Find the line with "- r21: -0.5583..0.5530" and the line with "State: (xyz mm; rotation" in the entries below; output exactly those two lines, every line between them, and no others.

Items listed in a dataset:
···

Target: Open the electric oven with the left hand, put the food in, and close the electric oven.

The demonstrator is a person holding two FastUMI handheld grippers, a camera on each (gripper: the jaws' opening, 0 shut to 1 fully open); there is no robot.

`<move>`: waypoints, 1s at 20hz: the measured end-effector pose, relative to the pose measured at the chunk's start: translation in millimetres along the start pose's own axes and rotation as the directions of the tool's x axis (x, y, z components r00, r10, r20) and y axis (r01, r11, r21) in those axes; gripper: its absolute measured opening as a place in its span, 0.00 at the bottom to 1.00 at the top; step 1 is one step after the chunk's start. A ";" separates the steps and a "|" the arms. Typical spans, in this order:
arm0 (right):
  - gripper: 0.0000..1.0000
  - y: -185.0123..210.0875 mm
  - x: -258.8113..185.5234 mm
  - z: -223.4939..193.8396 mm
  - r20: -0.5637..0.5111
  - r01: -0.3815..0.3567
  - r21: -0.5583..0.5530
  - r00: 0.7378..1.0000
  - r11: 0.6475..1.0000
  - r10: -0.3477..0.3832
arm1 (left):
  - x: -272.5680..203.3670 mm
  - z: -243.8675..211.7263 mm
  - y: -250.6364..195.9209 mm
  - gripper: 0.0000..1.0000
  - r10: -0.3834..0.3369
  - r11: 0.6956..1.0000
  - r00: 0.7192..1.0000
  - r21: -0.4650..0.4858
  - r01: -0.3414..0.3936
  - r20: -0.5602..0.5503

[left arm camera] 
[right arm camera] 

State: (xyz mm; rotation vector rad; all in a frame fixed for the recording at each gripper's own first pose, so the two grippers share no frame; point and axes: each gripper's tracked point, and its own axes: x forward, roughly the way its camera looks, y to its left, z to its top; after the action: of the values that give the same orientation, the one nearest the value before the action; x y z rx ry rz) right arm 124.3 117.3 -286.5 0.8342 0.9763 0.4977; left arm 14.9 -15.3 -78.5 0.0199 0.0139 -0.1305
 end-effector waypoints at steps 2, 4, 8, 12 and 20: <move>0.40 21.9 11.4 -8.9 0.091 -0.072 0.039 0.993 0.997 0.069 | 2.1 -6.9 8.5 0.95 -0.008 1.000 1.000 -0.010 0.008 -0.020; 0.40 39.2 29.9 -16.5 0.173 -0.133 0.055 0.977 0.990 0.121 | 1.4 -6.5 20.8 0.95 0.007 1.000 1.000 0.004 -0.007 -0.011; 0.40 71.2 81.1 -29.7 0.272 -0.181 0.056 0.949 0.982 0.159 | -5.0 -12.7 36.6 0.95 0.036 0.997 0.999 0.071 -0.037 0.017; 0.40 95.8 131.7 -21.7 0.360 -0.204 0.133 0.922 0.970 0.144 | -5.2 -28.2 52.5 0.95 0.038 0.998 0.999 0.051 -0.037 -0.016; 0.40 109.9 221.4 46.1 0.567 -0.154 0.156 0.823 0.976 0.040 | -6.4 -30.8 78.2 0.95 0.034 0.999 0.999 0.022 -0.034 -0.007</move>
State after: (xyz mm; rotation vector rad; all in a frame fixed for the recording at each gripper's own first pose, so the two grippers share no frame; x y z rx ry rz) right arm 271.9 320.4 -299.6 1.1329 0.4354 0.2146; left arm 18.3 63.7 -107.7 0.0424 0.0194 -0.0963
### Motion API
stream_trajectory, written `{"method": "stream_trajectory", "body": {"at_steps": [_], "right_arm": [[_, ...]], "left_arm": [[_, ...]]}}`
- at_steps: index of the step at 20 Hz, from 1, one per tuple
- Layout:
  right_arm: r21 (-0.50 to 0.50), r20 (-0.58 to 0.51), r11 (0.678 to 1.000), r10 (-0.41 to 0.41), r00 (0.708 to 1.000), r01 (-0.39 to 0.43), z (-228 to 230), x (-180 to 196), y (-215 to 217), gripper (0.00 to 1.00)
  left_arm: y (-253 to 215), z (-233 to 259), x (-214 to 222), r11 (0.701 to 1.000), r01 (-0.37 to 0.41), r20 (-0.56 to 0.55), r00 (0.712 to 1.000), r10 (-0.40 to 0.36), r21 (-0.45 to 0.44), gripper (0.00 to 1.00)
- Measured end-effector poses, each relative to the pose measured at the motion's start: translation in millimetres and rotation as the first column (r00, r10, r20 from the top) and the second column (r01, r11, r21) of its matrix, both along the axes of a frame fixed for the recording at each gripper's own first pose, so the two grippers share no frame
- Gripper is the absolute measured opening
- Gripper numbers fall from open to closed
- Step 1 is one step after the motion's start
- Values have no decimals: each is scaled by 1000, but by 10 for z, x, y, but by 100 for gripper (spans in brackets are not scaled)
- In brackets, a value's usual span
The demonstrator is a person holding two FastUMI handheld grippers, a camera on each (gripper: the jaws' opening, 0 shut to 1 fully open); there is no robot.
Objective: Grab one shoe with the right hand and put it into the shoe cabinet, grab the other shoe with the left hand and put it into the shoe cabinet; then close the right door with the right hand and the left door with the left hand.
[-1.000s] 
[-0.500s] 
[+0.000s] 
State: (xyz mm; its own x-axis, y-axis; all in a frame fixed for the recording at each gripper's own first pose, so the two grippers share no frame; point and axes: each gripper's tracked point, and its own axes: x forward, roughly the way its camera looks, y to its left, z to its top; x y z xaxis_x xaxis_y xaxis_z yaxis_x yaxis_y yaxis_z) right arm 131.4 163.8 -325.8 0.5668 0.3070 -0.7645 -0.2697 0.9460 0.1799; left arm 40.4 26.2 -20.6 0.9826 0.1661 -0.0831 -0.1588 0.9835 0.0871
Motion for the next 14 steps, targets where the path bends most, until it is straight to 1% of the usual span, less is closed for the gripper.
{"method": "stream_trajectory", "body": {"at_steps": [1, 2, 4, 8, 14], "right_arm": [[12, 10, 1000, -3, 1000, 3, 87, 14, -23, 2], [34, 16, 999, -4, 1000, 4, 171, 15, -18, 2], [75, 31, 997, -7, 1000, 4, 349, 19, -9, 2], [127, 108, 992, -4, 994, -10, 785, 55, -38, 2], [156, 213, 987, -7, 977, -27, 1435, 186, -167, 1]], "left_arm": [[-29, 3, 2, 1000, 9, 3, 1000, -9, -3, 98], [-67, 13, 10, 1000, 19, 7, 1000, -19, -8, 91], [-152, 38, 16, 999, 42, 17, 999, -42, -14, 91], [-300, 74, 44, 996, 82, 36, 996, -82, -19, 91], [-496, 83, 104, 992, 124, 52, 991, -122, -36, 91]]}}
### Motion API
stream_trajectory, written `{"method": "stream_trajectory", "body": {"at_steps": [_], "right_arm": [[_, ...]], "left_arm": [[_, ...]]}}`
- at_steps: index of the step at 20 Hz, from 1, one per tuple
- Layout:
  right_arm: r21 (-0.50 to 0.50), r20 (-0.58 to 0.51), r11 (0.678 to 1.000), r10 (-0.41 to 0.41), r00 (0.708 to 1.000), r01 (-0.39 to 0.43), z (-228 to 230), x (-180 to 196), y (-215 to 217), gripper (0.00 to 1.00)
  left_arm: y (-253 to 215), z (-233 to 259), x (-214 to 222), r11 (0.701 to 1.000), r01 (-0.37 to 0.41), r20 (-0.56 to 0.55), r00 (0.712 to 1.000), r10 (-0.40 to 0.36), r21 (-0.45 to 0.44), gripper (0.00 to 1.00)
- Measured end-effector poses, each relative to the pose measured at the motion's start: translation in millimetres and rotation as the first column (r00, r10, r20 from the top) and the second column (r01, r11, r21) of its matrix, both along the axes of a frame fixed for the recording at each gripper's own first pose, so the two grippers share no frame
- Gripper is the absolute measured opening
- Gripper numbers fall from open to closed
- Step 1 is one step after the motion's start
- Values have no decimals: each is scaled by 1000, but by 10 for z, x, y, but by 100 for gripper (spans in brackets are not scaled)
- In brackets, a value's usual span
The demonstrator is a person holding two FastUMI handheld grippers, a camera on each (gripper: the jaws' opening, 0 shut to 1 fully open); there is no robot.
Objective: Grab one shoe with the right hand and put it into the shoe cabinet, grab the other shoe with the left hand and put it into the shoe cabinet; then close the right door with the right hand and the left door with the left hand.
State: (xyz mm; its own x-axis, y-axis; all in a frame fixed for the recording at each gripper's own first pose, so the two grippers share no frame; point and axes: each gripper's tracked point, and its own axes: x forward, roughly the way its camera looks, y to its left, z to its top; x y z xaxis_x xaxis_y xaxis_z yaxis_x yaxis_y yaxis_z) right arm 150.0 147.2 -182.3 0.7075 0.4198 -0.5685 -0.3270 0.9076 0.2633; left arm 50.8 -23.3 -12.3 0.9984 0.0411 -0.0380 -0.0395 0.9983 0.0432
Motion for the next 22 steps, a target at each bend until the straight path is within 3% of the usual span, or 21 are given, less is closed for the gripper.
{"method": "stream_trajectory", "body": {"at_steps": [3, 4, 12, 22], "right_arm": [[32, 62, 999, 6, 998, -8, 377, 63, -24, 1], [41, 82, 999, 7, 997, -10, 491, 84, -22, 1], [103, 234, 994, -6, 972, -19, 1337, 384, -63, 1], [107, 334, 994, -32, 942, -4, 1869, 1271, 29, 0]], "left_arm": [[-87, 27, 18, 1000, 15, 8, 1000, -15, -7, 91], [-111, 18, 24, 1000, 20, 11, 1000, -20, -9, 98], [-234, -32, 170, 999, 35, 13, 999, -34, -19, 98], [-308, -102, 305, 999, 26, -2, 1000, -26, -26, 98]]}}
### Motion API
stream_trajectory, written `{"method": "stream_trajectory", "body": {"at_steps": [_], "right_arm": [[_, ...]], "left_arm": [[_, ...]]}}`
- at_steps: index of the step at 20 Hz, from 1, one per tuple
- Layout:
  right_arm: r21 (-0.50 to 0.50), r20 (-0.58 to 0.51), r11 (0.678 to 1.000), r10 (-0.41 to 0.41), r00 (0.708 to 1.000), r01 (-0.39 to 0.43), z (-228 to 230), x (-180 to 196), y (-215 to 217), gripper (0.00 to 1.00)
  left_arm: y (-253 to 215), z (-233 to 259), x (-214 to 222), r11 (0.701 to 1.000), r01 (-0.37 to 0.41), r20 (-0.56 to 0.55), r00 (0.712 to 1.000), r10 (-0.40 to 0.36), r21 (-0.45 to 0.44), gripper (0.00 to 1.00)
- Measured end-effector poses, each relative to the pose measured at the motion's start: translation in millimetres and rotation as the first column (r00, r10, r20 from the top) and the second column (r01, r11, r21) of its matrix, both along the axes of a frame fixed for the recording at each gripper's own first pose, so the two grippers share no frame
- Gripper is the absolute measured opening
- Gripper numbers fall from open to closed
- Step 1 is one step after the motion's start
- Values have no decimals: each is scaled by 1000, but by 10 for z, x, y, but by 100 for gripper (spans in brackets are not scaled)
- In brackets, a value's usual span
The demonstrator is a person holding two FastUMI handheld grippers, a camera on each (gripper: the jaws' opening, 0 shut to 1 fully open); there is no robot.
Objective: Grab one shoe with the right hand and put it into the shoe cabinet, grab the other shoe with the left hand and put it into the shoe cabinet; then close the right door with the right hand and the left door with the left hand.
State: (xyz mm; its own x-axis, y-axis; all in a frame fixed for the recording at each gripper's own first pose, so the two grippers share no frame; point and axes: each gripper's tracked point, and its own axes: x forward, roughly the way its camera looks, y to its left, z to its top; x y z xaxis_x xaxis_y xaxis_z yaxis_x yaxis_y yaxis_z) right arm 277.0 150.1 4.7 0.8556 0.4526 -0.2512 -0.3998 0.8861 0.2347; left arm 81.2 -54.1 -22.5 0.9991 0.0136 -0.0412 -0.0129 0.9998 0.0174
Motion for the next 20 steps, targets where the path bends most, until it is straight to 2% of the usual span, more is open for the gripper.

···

> _Completed task_:
  - r21: -0.5583..0.5530
  - r00: 0.7378..1.0000
  - r11: 0.6475..1.0000
  - r10: -0.3477..0.3832
arm1 (left):
  - x: -272.5680..203.3670 mm
  - z: -243.8675..211.7263 mm
  - y: -250.6364..195.9209 mm
  - gripper: 0.0000..1.0000
  - r10: -0.3834..0.3369
  - r11: 0.6956..1.0000
  - r00: 0.7192..1.0000
  - r21: -0.4650..0.4858
  - r01: -0.3414..0.3936
  - r20: -0.5602..0.5503

[left arm camera] 
[right arm camera] 

State: (xyz mm; rotation vector rad; all in a frame fixed for the recording at each gripper's own first pose, so the two grippers share no frame; point and axes: each gripper's tracked point, and its own axes: x forward, roughly the way its camera looks, y to its left, z to its top; after the action: of the values that give the same orientation, the one nearest the value before the action; x y z rx ry rz) right arm 124.3 117.3 -286.5 0.8342 0.9763 0.4977; left arm 14.9 -15.3 -78.5 0.0199 0.0139 -0.1305

Nothing more is required for this exercise.